Member of the Federation Council of Russia
- In office January 1996 – May 2007
- Succeeded by: Yuri Vorobyov

Chairman of the Legislative Assembly of Vologda Oblast
- In office February 1996 – December 2001
- Preceded by: G. V. Sudakov [ru]
- Succeeded by: Nikolai Tikhomirov [ru]
- In office April 1994 – September 1995
- Preceded by: position established
- Succeeded by: G. V. Sudakov

Personal details
- Born: Gennady Timofeyevich Khripel 12 April 1949 Chudovo, Novgorod Oblast, Russian SFSR, USSR
- Died: 1 April 2024 (aged 74)
- Party: SRZP
- Education: Yaroslav Mudryi National Law University
- Occupation: Electrician

= Gennady Khripel =

Russian politician (1949–2024)

Gennady Timofeyevich Khripel (Генна́дий Тимофе́евич Хри́пель; 12 April 1949 – 1 April 2024) was a Russian politician. A member of A Just Russia – For Truth, he served in the Federation Council from 1996 to 2007.

Khripel died on 1 April 2024, at the age of 74.

== Biography ==
Gennady Khripel was born on April 12, 1949 in the town of Chudovo, Novgorod oblast. After graduating from school, in 1966, he began working as an electrician at the Sukhonsky pulp and paper mill. From 1968 to 1970 he served in the Soviet Army. Having served in the army, he returned to the mill and continued working as an electrician.
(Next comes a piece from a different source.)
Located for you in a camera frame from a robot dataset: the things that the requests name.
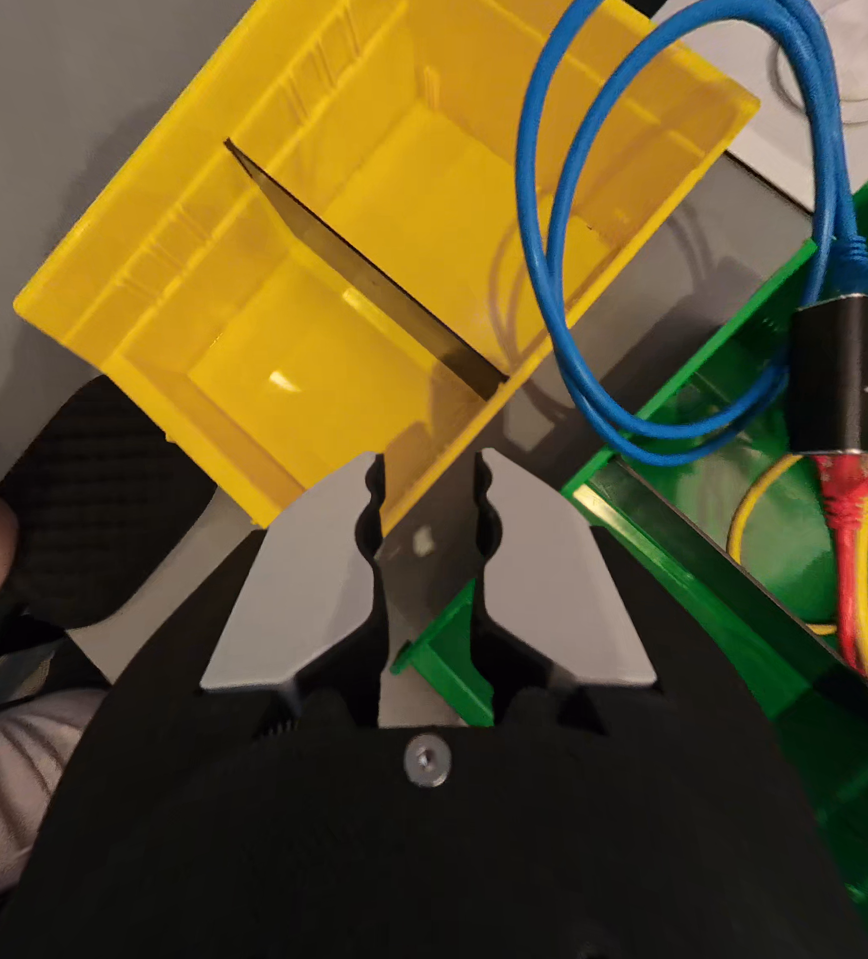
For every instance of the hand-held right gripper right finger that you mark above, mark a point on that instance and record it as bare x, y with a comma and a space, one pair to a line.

In 1974 he became the chief engineer of Sokolsky bread receiving enterprise.

In 1978 he graduated from Kharkov Law Institute with a degree in law (on-the-job training).

From 1977 to 1989 he worked as an investigator at the Sokolsky inter-district prosecutor's office, then as a prosecutor of the Vashkinsky and Babaevsky districts of the Vologda Oblast.

=== Political career ===
From 1989 to 1990 he was First Secretary of the Babaevsky District Committee of the CPSU. In 1990-1991 he worked as deputy chairman, and in 1993-1994 – as chairman of the Vologda Regional Congress of People's Deputies.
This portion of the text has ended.